Certa vez, um paciente me disse: "Doutor, na minha juventude, fui contra a corrente e quase me afoguei. Hoje, sigo o fluxo e me sinto morrer aos poucos". Receitei-lhe temporariamente antidepressivos, mas o que ele precisava mesmo era de uma nova tribo, um bando que acolhesse sua singularidade. Ou talvez precisasse aprender a voar sozinho, como aquelas raras aves que se desprendem do grupo e traçam rotas próprias.


O perigo do comportamento de bando não está no instinto gregário em si, mas na abdicação do pensamento crítico que frequentemente o acompanha. As páginas da história estão inundadas de sangue derramado em nome dessa cegueira coletiva. Holocaustos, genocídios, guerras - todos alimentados pela disposição humana de seguir ordens, de marchar no ritmo do tambor, de pertencer a algo maior que si mesmo, mesmo que esse algo maior seja um lobo em pele de cordeiro.


E como é fácil criar monstros em tempos digitais! Basta um algoritmo eficiente, algumas notícias manipuladas, um inimigo comum bem construído, e pronto: temos um bando pronto para marchar, para votar, para odiar - ou para se autodestruir.

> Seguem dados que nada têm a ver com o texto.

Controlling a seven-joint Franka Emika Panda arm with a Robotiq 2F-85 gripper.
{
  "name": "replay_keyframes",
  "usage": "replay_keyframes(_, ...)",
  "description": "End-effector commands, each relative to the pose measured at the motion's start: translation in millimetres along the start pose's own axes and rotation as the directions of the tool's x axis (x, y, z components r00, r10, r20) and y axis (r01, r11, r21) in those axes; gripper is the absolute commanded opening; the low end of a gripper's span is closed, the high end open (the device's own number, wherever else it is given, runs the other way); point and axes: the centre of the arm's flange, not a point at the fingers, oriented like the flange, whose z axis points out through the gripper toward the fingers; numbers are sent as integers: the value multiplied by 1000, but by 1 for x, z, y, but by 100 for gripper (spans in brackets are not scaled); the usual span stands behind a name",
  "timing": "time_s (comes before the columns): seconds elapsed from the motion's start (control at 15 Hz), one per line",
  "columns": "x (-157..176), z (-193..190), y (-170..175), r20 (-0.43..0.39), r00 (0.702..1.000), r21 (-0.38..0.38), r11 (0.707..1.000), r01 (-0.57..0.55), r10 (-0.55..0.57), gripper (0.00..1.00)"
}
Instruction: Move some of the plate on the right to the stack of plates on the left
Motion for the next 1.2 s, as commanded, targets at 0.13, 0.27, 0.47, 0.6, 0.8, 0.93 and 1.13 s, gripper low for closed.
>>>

Nas redes sociais, vejo diariamente pequenos suicídios morais. Pessoas abandonando valores, traindo princípios, apenas para se manterem alinhadas com seu grupo. A “folie collective” digital, menos letal(?) que a de Jonestown, mas igualmente preocupante em suas implicações para o tecido social.


Talvez seja por isso que escrevo essas crônicas semanais. Uma tentativa de pegar as pedras do caminho e jogá-las na engrenagem do pensamento de bando. Uma provocação para que o leitor, por um instante que seja, saia da formação e observe o voo de fora. Não que eu mesmo esteja imune. Adoro ir a campo de futebol e sofrer com o Galo. Também sigo bandos e me deixo levar. Somos todos vulneráveis a essa antiga programação da nossa espécie. A diferença talvez esteja na consciência do processo, na capacidade de perceber quando estamos sendo arrastados pela correnteza para o fundo do poço.


Como dizia minha avó: "Filho, se todo mundo pular no poço, você pula também?". A pergunta infantil carrega uma profunda verdade antropológica: sim, pulamos. A história humana é, em grande parte, a história de pessoas pulando em poços porque viram outras pulando.


No consultório, tento ser com meus pacientes essa voz que convida à pausa, à reflexão. Não para negar nossa natureza gregária, mas para usá-la com sabedoria. Afinal, acredito na fragilidade do equilíbrio: voar em formação quando isso nos fortalece, e ter a coragem de traçar rotas próprias quando o bando se dirige ao precipício.


Os pássaros continuam sua dança no céu do domingo de Belo Horizonte. Belos, livres, instintivos. Nós, com nossos devaneios e consciência quase reflexiva, temos o privilégio e o fardo de questionar nossos passos. De perguntar: “Para onde vamos?”, “Por quê?” e “A que custo?”.


Perguntas incômodas, sem dúvida. Mas talvez sejam essas perguntas que nos salvem de nós mesmos.